Rainbow Six Quarantine to kooperacyjna część serii w kosmosie - twierdzi znany dziennikarz
Dawne Pioneer.
Deweloperzy z firmy Ubisoft pracują nad osadzoną w kosmosie oraz nastawioną na rozgrywkę w kooperacji strzelanką Rainbow Six Quarantine - wynika z nieoficjalnych doniesień.
Informację przekazał Jason Schreier na antenie audycji internetowej portalu Kotaku. Dziennikarz, powołując się na anonimowe źródła, twierdzi, że gra wyewoluowała z Pioneer - projektu ujawnionego w Watch Dogs 2.
Wspomnianą produkcję początkowo przygotowywał Alex Hutchinson, czyli reżyser Far Cry 4. Według pierwotnych założeń, tytuł miał skupiać się na eksploracji i nie zawierać walki. Oryginalny pomysł porzucono i po wielu zmianach postanowiono stworzyć strzelankę.
Redaktor Kotaku jest przekonany, że Rainbow Six Quarantine (niezależne od sieciowego Siege) ukaże się w bieżącym roku fiskalnym, który zakończy się 31 marca 2020 roku. Dziennikarz podejrzewa, że najprawdopodobniej gra zostanie zapowiedziana na tegorocznym E3.

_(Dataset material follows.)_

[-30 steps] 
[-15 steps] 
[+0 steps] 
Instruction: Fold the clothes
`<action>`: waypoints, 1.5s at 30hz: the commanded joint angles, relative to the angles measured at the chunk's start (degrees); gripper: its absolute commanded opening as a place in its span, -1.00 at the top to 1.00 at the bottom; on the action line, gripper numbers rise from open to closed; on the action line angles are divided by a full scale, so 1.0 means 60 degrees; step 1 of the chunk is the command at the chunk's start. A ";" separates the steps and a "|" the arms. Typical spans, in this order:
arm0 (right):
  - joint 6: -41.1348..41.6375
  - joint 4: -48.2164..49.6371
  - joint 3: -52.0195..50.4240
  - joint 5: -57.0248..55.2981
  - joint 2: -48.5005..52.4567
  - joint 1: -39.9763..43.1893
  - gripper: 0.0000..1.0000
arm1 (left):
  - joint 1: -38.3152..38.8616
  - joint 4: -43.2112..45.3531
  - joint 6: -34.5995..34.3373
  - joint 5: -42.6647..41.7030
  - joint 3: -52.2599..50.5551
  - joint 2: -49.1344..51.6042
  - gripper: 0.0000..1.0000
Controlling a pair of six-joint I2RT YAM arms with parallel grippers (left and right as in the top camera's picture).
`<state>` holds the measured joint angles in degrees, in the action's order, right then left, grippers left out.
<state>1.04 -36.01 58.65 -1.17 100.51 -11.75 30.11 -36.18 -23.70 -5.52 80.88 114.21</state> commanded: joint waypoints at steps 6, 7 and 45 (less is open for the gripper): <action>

To jednak nie wszystko, ponieważ Schreier stwierdził, że Ubisoft pracuje jeszcze nad Orpheus - tytułem RPG stylem graficznym przypominającym The Legend of Zelda: Breath of the Wild. Skala projektu jest jednak podobno stosunkowo niewielka.
Co ciekawe, nazwa gry może odnosić się do legendarnego artysty z greckiej mitologii. Mężczyzna (w polskiej wersji znany jako Orfeusz) miał podróżować z Argonautami i próbować wydostać żonę - Eurydykę - z Hadesu.
Oczywiście do doniesień należy podchodzić z dystansem. Schreier uchodzi jednak za jednego z najlepiej poinformowanych dziennikarzy w branży i wielokrotnie jego rewelacje okazywały się prawdziwe.
Warto zaznaczyć, że Ubisoft do końca bieżącego roku fiskalnego zamierza wydać cztery duże tytuły. Jednym jest Ghost Recon Breakpoint, drugim zapewne Watch Dogs Legion, a pozostałymi mogą być właśnie Rainbow Six Quarantine i Orpheus.